Work in esports continued with the design and 2018 launch of the esports arena built within the Luxor Hotel in Las Vegas. “This space was once the LAX nightclub,” he says. “It was a real challenge to transform this space, within nine months, into a massive gaming stage with separate studio, broadcast-streaming control rooms, and full front-of-house video, audio, and lighting control. I have to thank Hall of Famer Don Ohlmeyer’s son, Drew, for pulling us into this one. It was a high-pressure challenge from beginning to end.”
Since 2016, Wenhardt has devoted countless hours to development of a new-from-the-ground-up Digital Broadcast Center for the PGA TOUR. Set for completion in January 2025, the project includes development, with NEP, of a completely new set of advanced-technology remote trailers capable of producing CBS, NBC, and ESPN weekly coverage of all PGA TOUR tournaments, plus adding in the TOUR’s new Every Shot Live multichannel streaming service.
He says, “This is going to bring the event-coverage camera count from the 40s and 50s to over 100 every week.”
Luis Goicouria, SVP, media, PGA TOUR, says Wenhardt has been a rock for the PGA TOUR and its ambitious project to build a new, greatly expanded production facility.

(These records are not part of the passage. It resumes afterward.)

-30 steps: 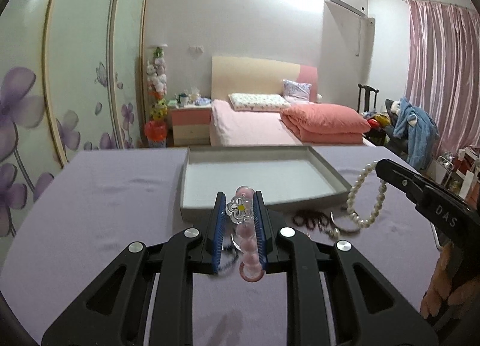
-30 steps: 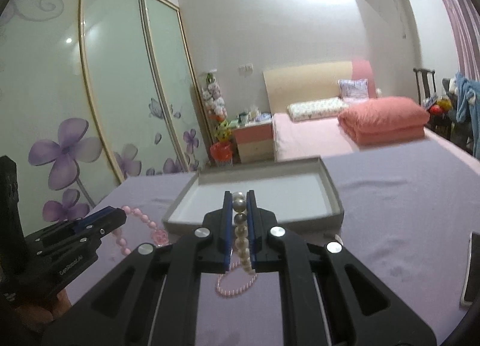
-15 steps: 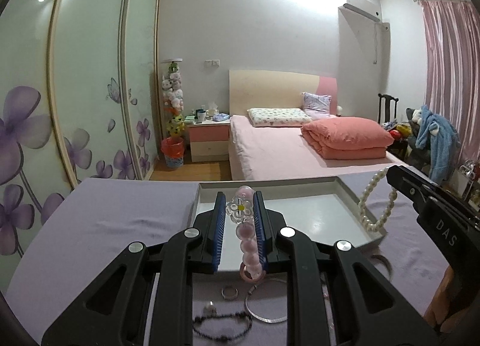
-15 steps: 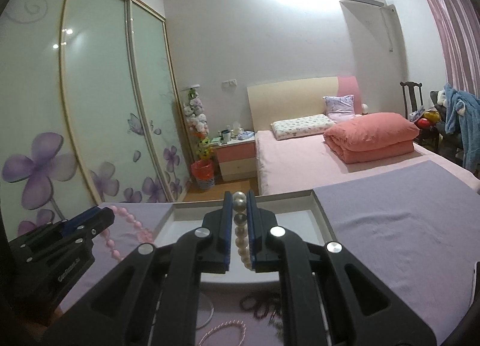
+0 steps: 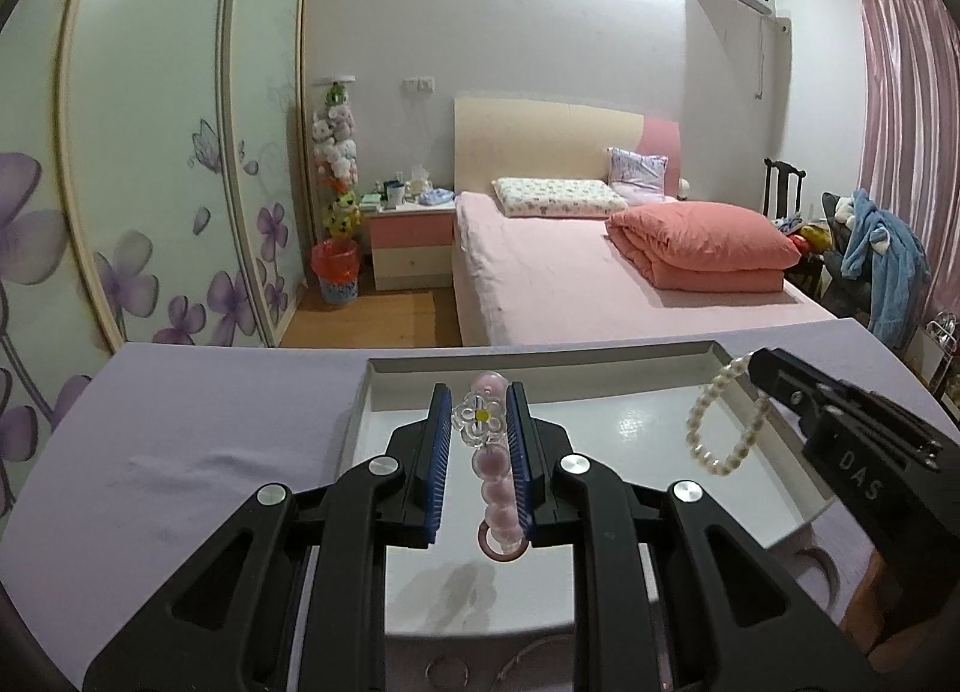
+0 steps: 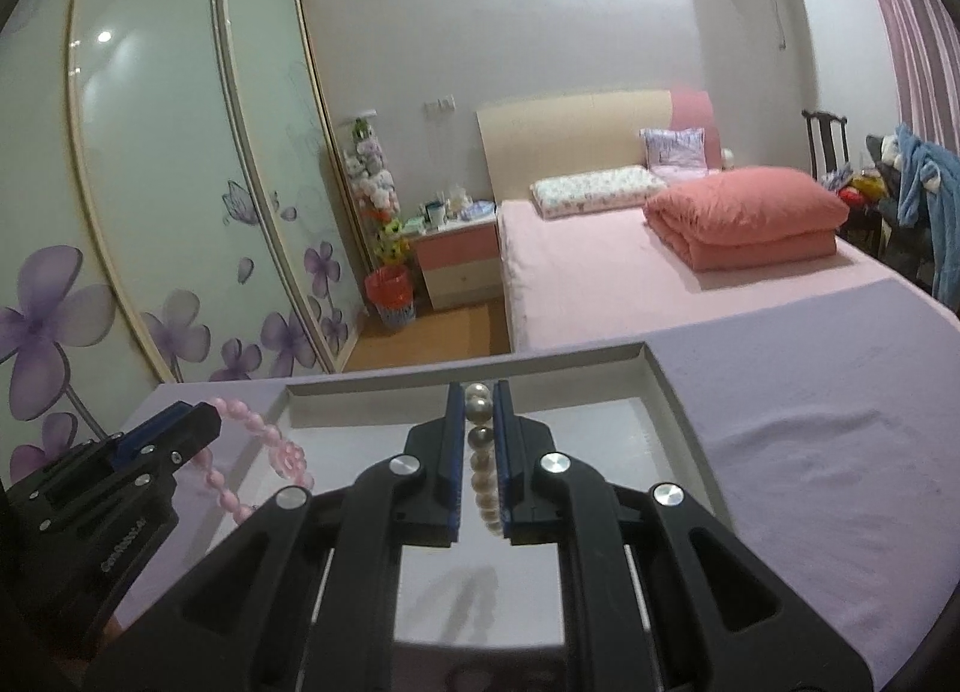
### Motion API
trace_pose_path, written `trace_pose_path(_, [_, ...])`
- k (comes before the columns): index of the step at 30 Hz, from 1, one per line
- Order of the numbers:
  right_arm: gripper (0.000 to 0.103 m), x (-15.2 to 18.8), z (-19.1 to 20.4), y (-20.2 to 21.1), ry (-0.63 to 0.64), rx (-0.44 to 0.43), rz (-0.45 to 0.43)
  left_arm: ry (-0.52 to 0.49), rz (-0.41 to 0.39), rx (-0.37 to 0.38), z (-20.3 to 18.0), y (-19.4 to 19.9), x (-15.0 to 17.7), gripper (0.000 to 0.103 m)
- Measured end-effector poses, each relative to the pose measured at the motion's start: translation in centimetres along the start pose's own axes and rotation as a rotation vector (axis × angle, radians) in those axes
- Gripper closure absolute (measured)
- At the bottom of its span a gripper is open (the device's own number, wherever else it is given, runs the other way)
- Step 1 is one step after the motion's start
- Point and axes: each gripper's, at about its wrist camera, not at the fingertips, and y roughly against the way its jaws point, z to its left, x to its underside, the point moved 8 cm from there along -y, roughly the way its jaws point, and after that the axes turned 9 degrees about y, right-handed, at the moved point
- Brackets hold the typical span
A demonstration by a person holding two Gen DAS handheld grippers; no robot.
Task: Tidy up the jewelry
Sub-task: 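Carry the pink bracelet into the tray with the left gripper while the right gripper carries the pearl bracelet there, then open both grippers and move them to the black bead bracelet and silver cuff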
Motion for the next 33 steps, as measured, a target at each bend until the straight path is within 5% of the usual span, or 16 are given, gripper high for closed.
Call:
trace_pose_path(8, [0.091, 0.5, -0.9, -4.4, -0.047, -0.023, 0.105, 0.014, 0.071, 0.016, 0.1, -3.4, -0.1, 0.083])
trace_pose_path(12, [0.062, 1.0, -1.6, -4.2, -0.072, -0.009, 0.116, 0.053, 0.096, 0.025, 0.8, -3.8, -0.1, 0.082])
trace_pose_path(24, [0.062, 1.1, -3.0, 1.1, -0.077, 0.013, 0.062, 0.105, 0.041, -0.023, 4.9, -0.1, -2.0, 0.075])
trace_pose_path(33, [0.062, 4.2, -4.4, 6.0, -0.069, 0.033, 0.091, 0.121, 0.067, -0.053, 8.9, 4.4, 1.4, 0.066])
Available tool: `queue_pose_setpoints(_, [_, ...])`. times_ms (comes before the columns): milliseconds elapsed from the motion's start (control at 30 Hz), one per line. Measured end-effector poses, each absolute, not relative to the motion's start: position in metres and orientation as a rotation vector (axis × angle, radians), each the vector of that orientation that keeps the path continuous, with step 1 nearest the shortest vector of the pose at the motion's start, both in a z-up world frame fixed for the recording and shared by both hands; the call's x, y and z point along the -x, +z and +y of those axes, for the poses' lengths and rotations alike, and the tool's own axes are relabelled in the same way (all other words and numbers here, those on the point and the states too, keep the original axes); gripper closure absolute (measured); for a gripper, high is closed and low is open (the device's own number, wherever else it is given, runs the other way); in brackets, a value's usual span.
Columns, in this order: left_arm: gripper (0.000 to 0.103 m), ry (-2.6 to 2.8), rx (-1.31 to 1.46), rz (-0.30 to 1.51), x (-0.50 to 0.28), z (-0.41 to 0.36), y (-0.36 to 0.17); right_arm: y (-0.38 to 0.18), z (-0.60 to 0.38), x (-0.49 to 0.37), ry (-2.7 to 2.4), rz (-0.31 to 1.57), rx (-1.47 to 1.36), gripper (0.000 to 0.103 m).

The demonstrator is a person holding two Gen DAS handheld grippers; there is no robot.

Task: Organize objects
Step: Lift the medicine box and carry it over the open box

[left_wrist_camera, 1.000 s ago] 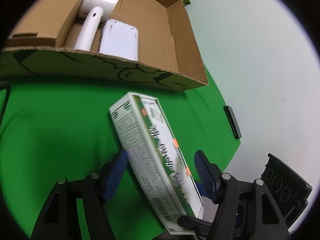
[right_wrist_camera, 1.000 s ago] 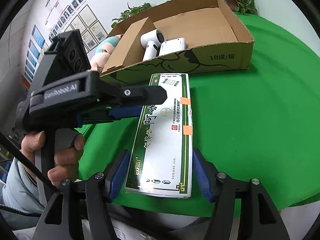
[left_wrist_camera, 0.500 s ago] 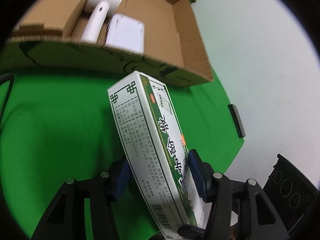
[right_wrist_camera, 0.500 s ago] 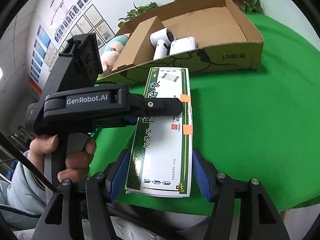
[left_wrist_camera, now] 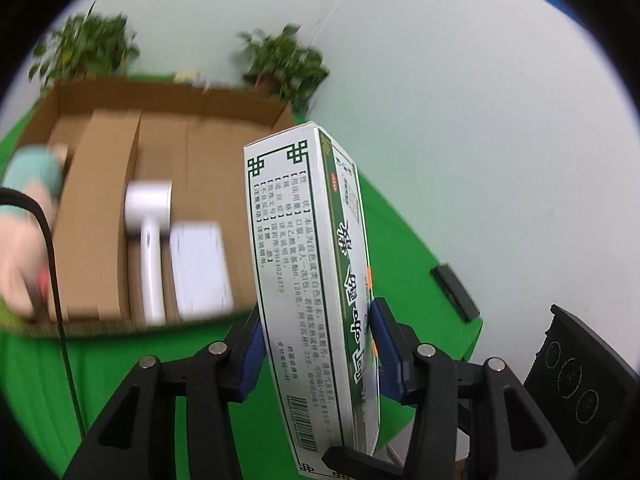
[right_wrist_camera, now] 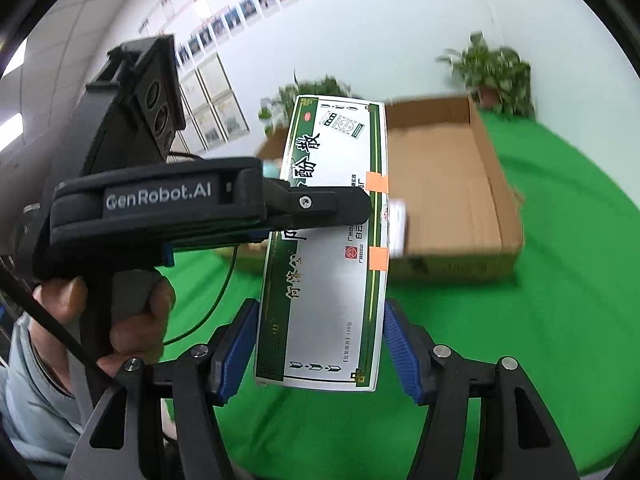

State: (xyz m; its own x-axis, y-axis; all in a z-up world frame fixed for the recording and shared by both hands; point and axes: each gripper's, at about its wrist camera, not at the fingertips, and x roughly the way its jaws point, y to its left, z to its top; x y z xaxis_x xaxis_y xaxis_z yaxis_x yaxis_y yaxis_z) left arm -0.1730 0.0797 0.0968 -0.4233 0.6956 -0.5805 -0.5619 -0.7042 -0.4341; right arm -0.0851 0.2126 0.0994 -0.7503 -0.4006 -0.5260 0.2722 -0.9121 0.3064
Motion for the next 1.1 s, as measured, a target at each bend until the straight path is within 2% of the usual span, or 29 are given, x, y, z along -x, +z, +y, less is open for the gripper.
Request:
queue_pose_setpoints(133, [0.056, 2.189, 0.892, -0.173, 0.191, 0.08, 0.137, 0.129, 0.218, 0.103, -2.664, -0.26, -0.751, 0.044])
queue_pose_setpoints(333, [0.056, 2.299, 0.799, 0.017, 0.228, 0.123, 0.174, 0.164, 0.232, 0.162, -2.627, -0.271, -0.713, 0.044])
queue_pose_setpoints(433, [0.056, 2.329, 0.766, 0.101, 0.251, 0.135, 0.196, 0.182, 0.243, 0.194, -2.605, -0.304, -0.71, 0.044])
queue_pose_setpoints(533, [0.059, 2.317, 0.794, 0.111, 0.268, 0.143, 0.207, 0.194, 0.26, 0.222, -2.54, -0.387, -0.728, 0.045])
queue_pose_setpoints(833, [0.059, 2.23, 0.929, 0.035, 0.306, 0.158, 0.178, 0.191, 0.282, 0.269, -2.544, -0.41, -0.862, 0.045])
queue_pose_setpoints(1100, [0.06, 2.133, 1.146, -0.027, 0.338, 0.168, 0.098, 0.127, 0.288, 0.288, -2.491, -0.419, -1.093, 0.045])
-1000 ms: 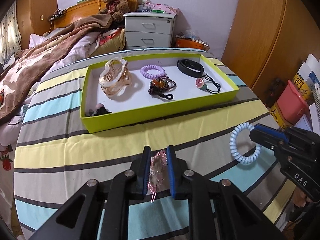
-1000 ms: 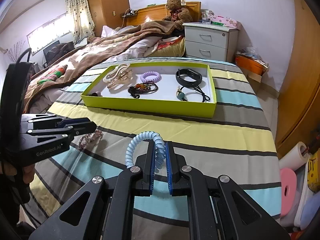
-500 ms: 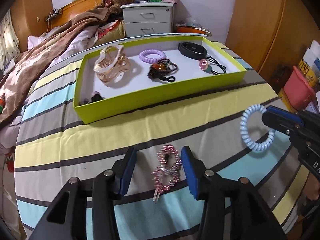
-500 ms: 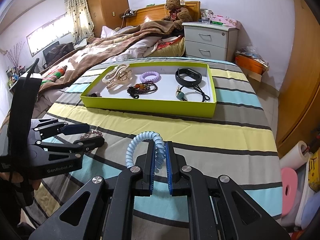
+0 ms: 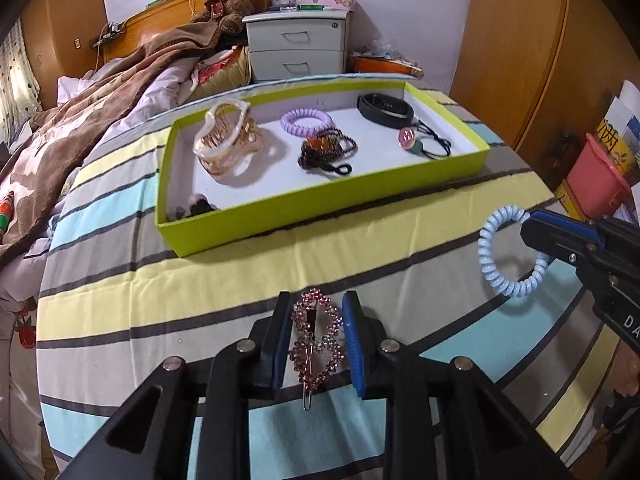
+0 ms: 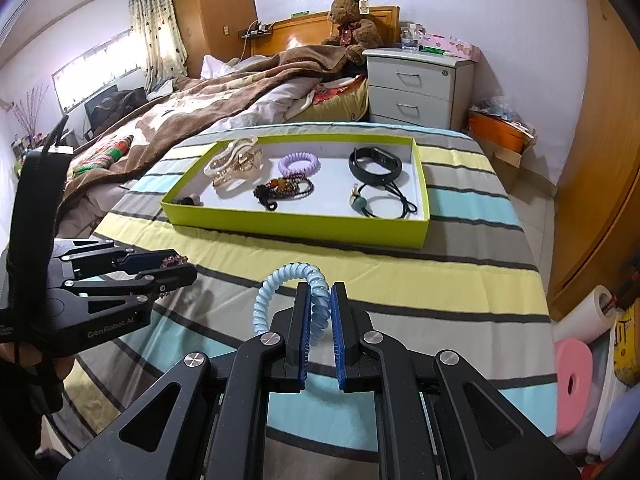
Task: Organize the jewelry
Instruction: 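Carry the hair clip with the left tool while the right tool carries the blue coil over the box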
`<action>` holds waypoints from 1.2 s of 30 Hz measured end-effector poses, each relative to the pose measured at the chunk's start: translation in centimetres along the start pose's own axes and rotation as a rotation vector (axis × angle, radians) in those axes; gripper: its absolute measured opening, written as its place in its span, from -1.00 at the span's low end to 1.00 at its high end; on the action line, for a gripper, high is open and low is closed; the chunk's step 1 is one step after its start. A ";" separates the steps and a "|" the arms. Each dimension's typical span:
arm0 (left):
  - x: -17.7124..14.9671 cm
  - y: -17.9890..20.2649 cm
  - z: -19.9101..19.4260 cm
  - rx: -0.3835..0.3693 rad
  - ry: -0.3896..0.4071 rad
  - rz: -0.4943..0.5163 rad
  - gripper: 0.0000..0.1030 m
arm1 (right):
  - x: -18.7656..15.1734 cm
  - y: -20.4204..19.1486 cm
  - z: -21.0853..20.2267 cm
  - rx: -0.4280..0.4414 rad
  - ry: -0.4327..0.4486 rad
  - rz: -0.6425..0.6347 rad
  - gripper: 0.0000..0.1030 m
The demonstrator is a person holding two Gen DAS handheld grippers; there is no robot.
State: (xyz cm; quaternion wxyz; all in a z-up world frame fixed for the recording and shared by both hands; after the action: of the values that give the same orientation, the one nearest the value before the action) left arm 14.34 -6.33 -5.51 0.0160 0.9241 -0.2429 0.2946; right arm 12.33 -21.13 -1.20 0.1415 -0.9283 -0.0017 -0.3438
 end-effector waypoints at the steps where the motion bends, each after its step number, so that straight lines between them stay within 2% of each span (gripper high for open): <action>1: 0.2 -0.1 -0.2 -0.002 0.006 -0.001 -0.49 | 0.3 -0.1 -0.1 0.000 0.004 -0.002 -0.80; 17: 4.4 -3.1 -2.9 0.012 0.108 -0.030 -0.49 | 6.4 -0.9 0.3 0.004 0.070 -0.013 -0.80; 27: 6.4 -5.1 -2.4 0.014 0.140 -0.076 -0.49 | 10.4 -0.4 3.6 -0.005 0.056 0.000 -0.80; 36: 6.7 -5.5 -0.4 -0.003 0.116 -0.100 -0.49 | 12.8 -0.3 8.5 -0.028 -0.010 -0.015 -0.80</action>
State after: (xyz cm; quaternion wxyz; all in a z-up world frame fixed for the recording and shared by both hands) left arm 21.43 -4.38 -0.84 0.0459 0.9163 -0.1957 0.3463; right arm 27.49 -19.81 0.88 0.1259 -0.9318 -0.0044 -0.3403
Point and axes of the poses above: each gripper's, at about its wrist camera, not at the fingertips, and z roughly the way its jaws point, y to its right, x to its top, the point moved 5 cm from there along z, roughly the way its jaws point, and after that the axes turned 13 degrees about z, right-handed, at the moved point
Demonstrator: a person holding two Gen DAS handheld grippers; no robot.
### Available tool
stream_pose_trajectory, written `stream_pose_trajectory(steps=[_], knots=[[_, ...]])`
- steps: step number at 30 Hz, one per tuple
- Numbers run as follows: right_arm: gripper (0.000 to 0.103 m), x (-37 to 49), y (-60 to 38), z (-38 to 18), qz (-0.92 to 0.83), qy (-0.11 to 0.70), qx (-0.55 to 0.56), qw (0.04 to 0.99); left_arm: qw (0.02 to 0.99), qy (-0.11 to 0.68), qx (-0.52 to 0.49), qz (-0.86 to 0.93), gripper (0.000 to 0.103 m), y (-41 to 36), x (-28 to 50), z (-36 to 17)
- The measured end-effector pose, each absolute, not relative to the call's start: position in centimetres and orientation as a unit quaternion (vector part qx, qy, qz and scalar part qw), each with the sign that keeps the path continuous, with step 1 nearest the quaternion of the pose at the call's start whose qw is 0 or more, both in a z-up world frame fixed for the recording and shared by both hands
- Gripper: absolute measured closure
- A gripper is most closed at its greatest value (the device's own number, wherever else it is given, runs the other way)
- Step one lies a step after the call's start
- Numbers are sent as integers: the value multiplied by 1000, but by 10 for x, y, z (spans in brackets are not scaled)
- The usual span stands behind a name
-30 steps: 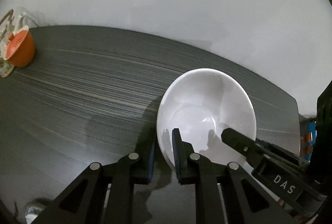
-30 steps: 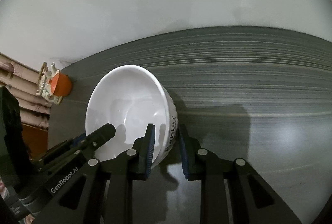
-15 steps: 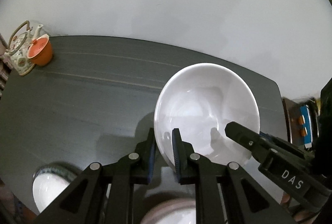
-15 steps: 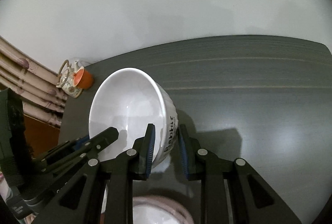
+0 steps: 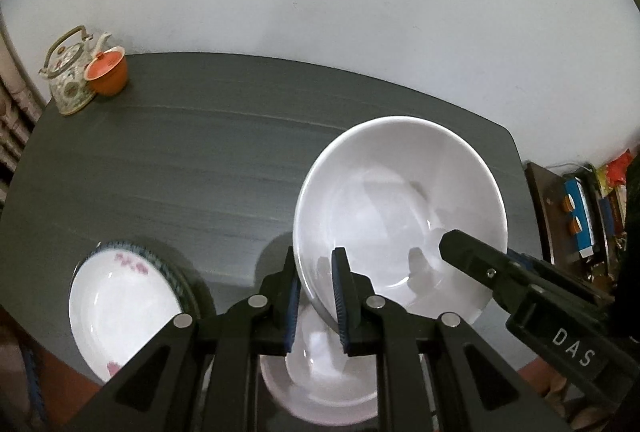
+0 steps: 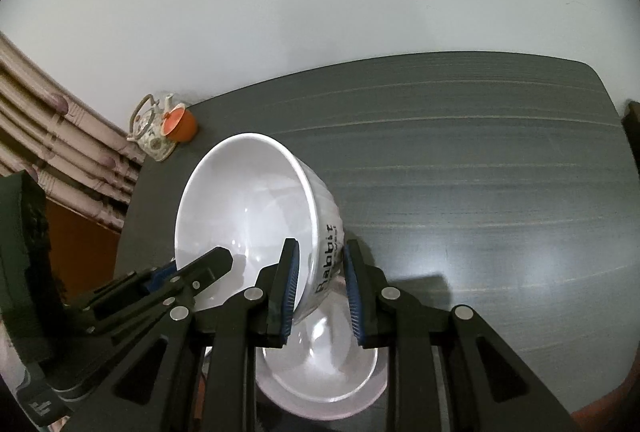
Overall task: Organize plates and bowls
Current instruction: 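Lift and carry the white 'Rabbit' bowl over the pink bowl with both tools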
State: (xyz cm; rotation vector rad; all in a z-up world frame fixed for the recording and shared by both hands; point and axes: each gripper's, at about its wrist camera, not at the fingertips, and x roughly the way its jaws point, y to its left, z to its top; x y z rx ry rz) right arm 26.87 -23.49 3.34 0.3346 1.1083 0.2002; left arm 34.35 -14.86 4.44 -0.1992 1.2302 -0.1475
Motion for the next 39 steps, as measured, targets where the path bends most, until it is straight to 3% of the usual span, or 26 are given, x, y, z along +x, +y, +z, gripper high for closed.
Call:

“His knowledge of the broadcast technology needed in this type of facility is truly world-class, and he has been an integral part of every conversation,” Goicouria explains. “Simply put, we would not have been able to pull it off without his expertise and wisdom. He has great attention to detail and is equally comfortable talking about any part of the project, from the broad financials to the detailed technical specifications of a piece of equipment. And he is whip smart, humble, and easy to work with. It has been an honor to work with him on such an important and visible project for the PGA TOUR.”
Wenhardt adds that, as tough as the technology will be to build and manage, the real challenge will be getting 10-20 GB of data off the course.
“My best years as a youth were playing baseball and having the benefit of learning from several terrific coaches,” he recalls. “Those times have stuck with me, as my most rewarding times have been leading a team of great and dedicated workers toward a challenging goal.
Adds Aagaard, “Darrell has a unique broadcast-engineering approach to each and every task. Whether it is building and designing a mobile unit, media center, or engineering a remote show, Darrell is the go-to engineer. He is the complete solution for a client with his detailed preparation, ability to stay flexible and adjust to production needs and requests, and innovation along with his follow through.”